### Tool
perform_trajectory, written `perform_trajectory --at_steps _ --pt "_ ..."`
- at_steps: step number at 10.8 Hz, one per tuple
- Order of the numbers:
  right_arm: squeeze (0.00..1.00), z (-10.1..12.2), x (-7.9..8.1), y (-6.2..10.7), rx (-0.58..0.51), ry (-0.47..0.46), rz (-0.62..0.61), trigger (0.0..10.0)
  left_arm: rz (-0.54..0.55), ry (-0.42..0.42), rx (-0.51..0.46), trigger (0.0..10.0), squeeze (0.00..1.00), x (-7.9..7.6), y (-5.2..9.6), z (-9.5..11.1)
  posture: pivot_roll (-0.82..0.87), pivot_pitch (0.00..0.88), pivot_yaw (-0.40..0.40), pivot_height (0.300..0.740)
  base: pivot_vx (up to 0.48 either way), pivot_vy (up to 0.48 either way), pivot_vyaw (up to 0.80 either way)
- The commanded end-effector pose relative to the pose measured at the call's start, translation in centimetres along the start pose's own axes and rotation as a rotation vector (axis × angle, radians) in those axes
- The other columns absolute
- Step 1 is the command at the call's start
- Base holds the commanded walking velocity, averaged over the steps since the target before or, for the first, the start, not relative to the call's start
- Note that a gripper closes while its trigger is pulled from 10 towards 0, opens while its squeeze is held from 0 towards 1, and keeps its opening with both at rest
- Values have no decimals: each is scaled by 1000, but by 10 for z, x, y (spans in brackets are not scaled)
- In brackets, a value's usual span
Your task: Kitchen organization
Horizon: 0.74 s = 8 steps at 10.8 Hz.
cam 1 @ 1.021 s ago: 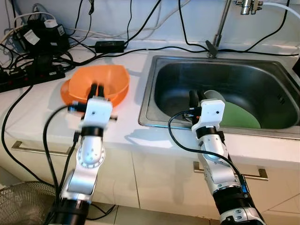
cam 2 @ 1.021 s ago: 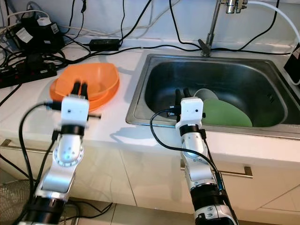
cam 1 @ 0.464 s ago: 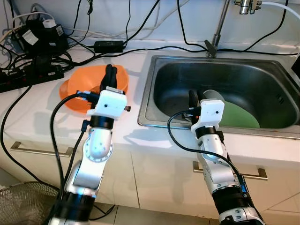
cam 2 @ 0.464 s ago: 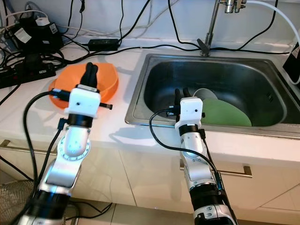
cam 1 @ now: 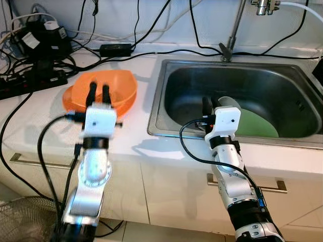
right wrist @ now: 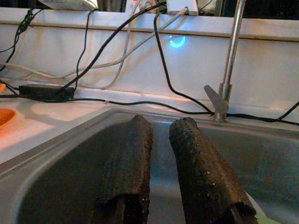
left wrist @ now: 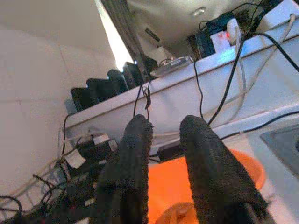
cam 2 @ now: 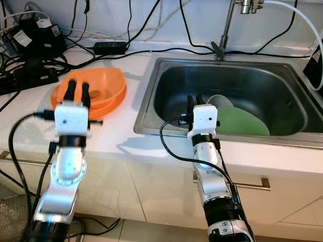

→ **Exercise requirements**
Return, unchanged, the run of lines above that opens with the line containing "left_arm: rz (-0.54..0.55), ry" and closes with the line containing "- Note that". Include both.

→ **Exercise response**
  left_arm: rz (-0.54..0.55), ry (-0.42..0.42), rx (-0.51..0.46), trigger (0.0..10.0), squeeze (0.00..1.00), x (-7.9..7.6), y (-5.2..9.6), z (-9.5..11.1)
  posture: pivot_roll (-0.82..0.87), pivot_pitch (0.00..0.88), pivot_yaw (-0.40..0.40), pivot_height (0.300..0.740)
  base: pivot_vx (up to 0.48 either way), pivot_vy (up to 0.48 either way), pivot_vyaw (up to 0.80 either way)
- The commanded end-effector pose relative to the pose measured at the call's start, translation in centimetres along the start pose's own axes and rotation as a rotation vector (axis × angle, radians) in those axes
- The other columns absolute
- Step 1 is the command at the call's start
- Base holds the commanded walking velocity, averaged over the steps since the target before or, for the first, the start, not relative to the call's start
- Note that a gripper closes while its trigger is pulled from 10 towards 0, opens while its squeeze is held from 0 towards 1, and keeps its opening with both at rest

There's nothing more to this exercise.